Mark Hughes

Personal information
- Born: 15 December 1976 (age 48) Kurri Kurri, New South Wales, Australia

Playing information
- Height: 186 cm (6 ft 1 in)
- Weight: 93 kg (14 st 9 lb)
- Position: Fullback, Centre
Club
| Years | Team | Pld | T | G | FG | P |
| 1997–05 | Newcastle Knights | 161 | 66 | 0 | 0 | 264 |
| 2006 | Catalans Dragons | 26 | 11 | 0 | 0 | 44 |
|  | Total | 187 | 77 | 0 | 0 | 308 |
Representative
| Years | Team | Pld | T | G | FG | P |
| 2001 | New South Wales | 3 | 0 | 0 | 0 | 0 |
| 2002 | NSW Country Origin | 1 | 0 | 0 | 0 | 0 |
- Source:

= Mark Hughes (rugby league, born 1976) =

Australian rugby league footballer

Mark Hughes (born 15 December 1976 in Kurri Kurri, New South Wales) is an Australian former professional rugby league footballer who played in the 1990s and 2000s. He played club football for the Newcastle Knights in the Australian National Rugby League (NRL) and later for the Catalans Dragons in the Super League, primarily as a or . In 2013, he was diagnosed with brain cancer and subsequently established the Mark Hughes Foundation.

==Club career==
Hughes played for the Kurri Kurri Bulldogs in their 1995 grand final victory. He then joined the Newcastle Knights and in his debut season he was on the wing in Newcastle's maiden Grand Final victory over Manly in the 1997 Optus Cup final. He subsequently shifted to the centres where he played in the Knights' 2001 NRL grand final victory.

Having won the 2001 NRL Premiership, the Knights traveled to England to play the 2002 World Club Challenge against Super League champions, the Bradford Bulls.
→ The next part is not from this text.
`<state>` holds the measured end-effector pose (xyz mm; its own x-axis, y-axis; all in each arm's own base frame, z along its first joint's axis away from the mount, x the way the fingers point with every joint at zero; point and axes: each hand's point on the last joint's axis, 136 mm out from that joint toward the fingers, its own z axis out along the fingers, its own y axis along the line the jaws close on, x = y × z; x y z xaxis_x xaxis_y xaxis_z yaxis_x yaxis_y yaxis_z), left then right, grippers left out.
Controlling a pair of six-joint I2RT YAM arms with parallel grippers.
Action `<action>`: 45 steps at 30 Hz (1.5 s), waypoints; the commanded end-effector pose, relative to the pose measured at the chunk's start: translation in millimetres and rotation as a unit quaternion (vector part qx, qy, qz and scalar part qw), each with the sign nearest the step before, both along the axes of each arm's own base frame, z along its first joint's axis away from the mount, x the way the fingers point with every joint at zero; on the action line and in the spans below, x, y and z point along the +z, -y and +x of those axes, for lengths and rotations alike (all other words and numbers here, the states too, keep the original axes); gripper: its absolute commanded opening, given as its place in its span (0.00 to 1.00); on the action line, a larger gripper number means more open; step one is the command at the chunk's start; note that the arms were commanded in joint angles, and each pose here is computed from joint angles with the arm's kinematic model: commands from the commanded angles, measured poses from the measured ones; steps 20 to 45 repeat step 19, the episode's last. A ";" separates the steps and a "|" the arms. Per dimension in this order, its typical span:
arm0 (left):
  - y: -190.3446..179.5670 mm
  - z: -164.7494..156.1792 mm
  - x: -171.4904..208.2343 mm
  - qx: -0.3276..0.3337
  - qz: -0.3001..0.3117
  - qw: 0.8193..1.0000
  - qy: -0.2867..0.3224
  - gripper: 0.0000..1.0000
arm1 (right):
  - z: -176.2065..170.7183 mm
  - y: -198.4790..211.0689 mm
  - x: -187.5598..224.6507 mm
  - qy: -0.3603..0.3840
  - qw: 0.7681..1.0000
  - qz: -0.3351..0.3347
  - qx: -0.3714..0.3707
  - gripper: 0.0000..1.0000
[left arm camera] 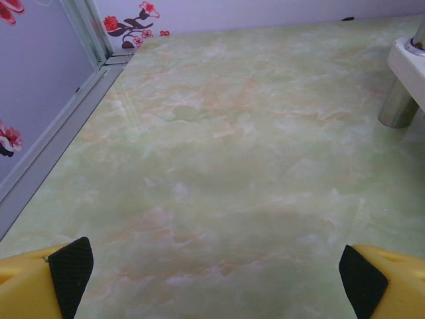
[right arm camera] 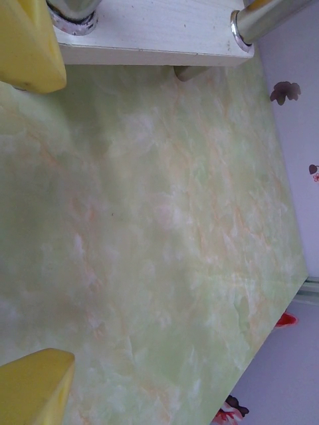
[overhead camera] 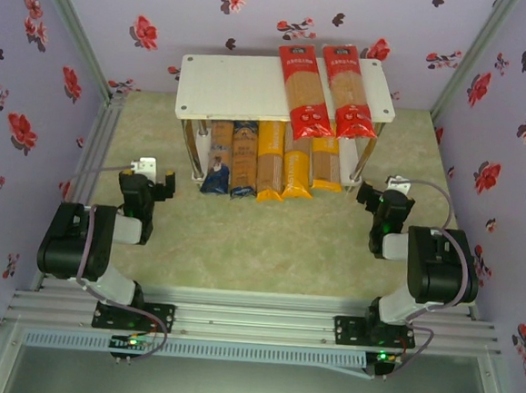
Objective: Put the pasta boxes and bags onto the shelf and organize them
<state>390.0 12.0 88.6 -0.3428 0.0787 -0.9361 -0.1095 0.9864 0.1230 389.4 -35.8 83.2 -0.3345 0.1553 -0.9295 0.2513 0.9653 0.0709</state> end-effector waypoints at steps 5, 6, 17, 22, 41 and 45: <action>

Hughes played at centre in Newcastle's loss. Hughes was selected for all three games for the New South Wales Blues in the 2001 Origin series where he played at fullback. In 2011, 10 years after The 2001 final at The once a knight reunion lunch, Hughes spoke about his memories of The 2001 final and the buildup to the game. Hughes said "I remember how nervous and stiff The Parramatta players were and how they were dressed in their "Miami Vice black suits" to the grand final breakfast".

Injuries hampered Hughes' later career and limited his representative appearances. At the end of 2005, he left the Knights to join French club the Catalans Dragons for the 2006 Super League season.

In 2010 he was named fullback of Kurri Rugby League Club's team of the century.

==Career highlights==
- First Grade Debut: 1997 – Round 9, Newcastle Knights v Gold Coast Chargers at Gold Coast Stadium, 3 May. He scored a try on debut.
- Representative selection: 2001, State of Origin
- Premierships: 1997, Newcastle Knights defeated Manly-Warringah Sea Eagles 22-16 and 2001, Newcastle Knights defeated Parramatta Eels 30-24.